Backed by Mayor Rosemarie Ives and funded by the city of Redmond, the Firehouse was a MySpace for those who had none. Rock concerts there drew teens from all over the Puget Sound region.
Today, Bellevue, Kirkland and Seattle all have teen programs modeled on Redmond's, and the Redmond staff has helped communities around the country start their own.
The center's concept — teen-directed and city-sponsored — was as edgy as its music.
"Punk rockers and politicians weren't, at the time, close relatives. They were estranged," said Wendy Colton, an early staff member. "That was sort of a new paradigm."
The Firehouse made it de rigueur, demonstrating that teen-directed programming can work and taxpayers will support it. It even showed that supervising mosh pits can make them safe.
But founder Kate Becker — who went on to start Seattle's Vera Project, a center run by and for youth — is just as proud that teen bands can still "pack the Old Firehouse with no one in Seattle ever having heard their name. That," she said, "is something the Vera Project can't ever replace."
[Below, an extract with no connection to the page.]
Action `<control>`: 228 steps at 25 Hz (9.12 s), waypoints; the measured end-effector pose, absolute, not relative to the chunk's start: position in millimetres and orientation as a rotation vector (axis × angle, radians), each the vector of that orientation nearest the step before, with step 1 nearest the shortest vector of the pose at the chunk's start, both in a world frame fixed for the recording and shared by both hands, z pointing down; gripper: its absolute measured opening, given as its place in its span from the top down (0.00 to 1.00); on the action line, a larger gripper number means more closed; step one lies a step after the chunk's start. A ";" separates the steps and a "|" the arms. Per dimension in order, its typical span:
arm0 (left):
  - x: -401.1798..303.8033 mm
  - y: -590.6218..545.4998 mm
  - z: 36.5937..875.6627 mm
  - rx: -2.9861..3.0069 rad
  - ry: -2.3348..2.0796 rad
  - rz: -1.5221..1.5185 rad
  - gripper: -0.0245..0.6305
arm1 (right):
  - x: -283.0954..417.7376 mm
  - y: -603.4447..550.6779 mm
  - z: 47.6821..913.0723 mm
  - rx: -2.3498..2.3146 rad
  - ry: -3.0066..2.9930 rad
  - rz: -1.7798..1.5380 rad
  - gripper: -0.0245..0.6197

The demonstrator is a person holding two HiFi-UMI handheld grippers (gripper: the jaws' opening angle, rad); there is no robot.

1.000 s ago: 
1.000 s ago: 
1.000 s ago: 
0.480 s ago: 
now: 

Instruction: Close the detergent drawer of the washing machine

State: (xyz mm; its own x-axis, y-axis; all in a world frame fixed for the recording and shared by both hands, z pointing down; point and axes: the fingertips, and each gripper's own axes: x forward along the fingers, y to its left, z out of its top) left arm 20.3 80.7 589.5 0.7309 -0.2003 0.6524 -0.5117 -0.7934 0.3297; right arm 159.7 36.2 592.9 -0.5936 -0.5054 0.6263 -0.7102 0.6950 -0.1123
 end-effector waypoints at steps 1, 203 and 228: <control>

A few things haven't changed at the venue.
Young people still find refuge in rock music and the place that lets them play it, a dingy red-and-gray building that feels like a clubhouse and smells like teen spirit.
Like any rebellious adolescent, the Firehouse has put some people off.
Even Mitzi Michaud, who was director of the YMCA child-care program that shared the space with the teens, had her moments.
Surveying a pierced and spiky-haired crowd at her first show, she thought, "Man, these kids are kind of scary."
But when the YMCA program moved out of the facility she had managed, Michaud stayed on to work there with Becker. Before long, she realized even the most intimidating teens are "just kids, like everyone else. They just express themselves differently."
In 1993, Michaud and Becker prepared for what would be the largest Firehouse show, though it was not held there. They taped tarps over the pristine floors of the new Bellevue YMCA so that they wouldn't be scuffed when the band Fugazi played.
About 1,100 attended the event, which is "legendary," Becker said.
Firehouse regulars Jessica Locke, 16, and Jordan Overton, 15, are too young to have seen the Fugazi show. They can't even recall which band drew them to the Firehouse in the first place.
"Music is just a way to get people here," Overton said, shrugging. "It's not why people stay."
Both have used the Firehouse's counseling services and made friends and art projects. But they've hardly touched the $331,000 recording studio paid for by grants in 2003, though it's popular among teen musicians.
"That's not where our passions are," Overton said, "and the Firehouse is adapting to our passions."
That has been key to the Firehouse's longevity, Becker, the founder, said.
"Having young people involved in it keeps it relevant," she said. "A lot of people struggle with that."
When Ives, who backed the idea of the Firehouse, dreamed up an idea for a teen commission in Redmond, she thought it was a great notion until she ran it past some teens.
"They gave me a Bronx cheer," she said. "They didn't want any part of it."
Instead, Redmond asked kids to join existing city commissions, sharing power with young people rather than doling it out to them.
There's still some resistance to that approach, Becker said, but things are changing. When she speaks around the nation about the need to collaborate with teens on their programming, people no longer look at her like she's crazy.
Some are even putting money on the idea.
Becker recently led a $1.5 million capital campaign to build a new Vera Project space at Seattle Center, which has drawn a spate of established donors, including the Paul G. Allen Foundation; the Bill & Melinda Gates Foundation; King County and the city of Seattle, which kicked in $350,000.
"That said to me that maybe people are not quite as threatened anymore."